Peroxisome Proliferator-activated Receptor gamma (PPARg) is a transcription factor that exhibits anti-proliferative effects and induces differentiation in many cancer types. It is of particular interest in breast cancer due to the increased levels of PPARg in tumorigenic breast epithelial cells compared to normal breast cells, thus making it a suitable target as an anti-tumor agent. Recent reports show activation of PPARg increases mitochondrial reactive oxygen species (ROS) production, contributing to cytotoxic effects by mediating cell death. Our group has shown that cells’ response to death signaling is regulated by the ratio of intracellular superoxide to hydrogen peroxide, where a slight increase in intracellular superoxide level inhibits cell death while increased intracellular hydrogen peroxide sensitizes tumor cells to various death triggers. This project aims to find out if a mitochondrial antioxidant enzyme, manganese superoxide dismutase (MnSOD), is a target of PPARg. Promoter analysis shows a putative PPRE on human MnSOD promoter and studies in mouse models have also shown MnSOD to be a PPARg target. The first aim of this project is to observe the dose response of PPARg ligands, 15d-PGJ2 and glitazones, on MnSOD and Cu/Zn SOD expression levels in tumorigenic and normal human mammary cells.

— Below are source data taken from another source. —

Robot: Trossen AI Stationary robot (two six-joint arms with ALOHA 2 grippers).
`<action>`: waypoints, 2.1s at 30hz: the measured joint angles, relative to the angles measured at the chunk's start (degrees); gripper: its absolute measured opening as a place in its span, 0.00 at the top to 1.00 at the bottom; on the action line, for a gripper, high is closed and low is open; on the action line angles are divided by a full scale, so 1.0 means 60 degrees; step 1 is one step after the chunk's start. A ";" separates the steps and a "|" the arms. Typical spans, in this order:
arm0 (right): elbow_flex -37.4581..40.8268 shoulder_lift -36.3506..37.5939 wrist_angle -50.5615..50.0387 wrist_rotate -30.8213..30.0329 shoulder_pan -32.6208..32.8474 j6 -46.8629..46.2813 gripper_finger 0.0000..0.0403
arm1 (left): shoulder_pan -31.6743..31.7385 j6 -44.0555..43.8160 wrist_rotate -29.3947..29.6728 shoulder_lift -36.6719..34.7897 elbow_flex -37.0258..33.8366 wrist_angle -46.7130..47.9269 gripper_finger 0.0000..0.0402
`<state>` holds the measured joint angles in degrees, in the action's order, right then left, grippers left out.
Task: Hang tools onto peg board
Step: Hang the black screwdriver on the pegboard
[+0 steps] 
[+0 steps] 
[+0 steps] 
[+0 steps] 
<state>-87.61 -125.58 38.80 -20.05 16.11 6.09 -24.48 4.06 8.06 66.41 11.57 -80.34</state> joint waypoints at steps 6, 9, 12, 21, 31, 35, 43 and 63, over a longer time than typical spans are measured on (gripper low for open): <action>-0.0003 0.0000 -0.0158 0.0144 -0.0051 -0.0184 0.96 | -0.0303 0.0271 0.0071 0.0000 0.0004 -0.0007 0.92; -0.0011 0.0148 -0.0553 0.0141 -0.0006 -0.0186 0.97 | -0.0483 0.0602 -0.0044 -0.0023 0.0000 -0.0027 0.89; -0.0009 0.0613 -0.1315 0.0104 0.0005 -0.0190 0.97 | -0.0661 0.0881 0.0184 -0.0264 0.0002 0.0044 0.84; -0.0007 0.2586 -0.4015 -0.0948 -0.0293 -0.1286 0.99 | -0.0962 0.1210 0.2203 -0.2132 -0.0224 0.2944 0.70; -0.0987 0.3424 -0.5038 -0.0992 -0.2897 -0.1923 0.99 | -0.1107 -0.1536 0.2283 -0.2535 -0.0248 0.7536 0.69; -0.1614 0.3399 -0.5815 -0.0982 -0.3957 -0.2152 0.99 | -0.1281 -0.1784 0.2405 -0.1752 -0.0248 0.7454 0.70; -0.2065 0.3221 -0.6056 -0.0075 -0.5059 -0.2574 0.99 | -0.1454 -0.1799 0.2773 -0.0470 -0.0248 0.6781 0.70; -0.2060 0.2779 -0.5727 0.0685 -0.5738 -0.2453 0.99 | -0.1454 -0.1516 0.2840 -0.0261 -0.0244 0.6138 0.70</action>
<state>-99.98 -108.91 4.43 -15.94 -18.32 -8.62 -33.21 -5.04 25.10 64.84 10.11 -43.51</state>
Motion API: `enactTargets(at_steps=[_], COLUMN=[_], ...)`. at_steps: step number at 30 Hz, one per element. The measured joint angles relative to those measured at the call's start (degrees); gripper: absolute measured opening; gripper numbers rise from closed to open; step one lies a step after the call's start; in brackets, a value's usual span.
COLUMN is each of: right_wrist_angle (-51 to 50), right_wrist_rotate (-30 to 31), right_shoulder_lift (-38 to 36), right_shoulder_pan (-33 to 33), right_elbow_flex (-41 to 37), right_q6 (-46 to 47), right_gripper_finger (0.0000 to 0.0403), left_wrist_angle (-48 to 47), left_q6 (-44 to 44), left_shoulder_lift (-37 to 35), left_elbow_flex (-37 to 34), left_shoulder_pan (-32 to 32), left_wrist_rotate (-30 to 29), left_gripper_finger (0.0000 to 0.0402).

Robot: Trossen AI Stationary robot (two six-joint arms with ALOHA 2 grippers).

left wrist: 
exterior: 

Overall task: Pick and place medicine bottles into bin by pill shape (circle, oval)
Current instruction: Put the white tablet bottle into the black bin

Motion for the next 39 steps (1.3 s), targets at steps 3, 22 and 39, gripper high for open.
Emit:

SOD activity will also be monitored. Tumorigenic cell lines to be used are MDA-MB-231 and MDA-MB-468 as they are invasive, ERa negative and express higher levels of MnSOD. Next, whether the changes in MnSOD levels are PPARg dependent will be determined by using GW9662, siPPARg and overexpressing PPARg. Intracellular ROS levels will also be monitored upon trigger and to determine if MnSOD is the source of ROS. Furthermore, the effect of PPARg ligands may be mediated by the direct binding of PPARg to its putative response element on the promoter region of MnSOD or by interfering with NF-kB activity, thus changing MnSOD expression. DNA binding assays will be used to explore this. We hypothesized that activated PPARg regulates MnSOD levels, which lead to changes in intracellular ROS levels – to mediate cell death. The relevance of MnSOD regulation can then be investigated by either over expressing MnSOD or knocking down its expression using MnSOD siRNA.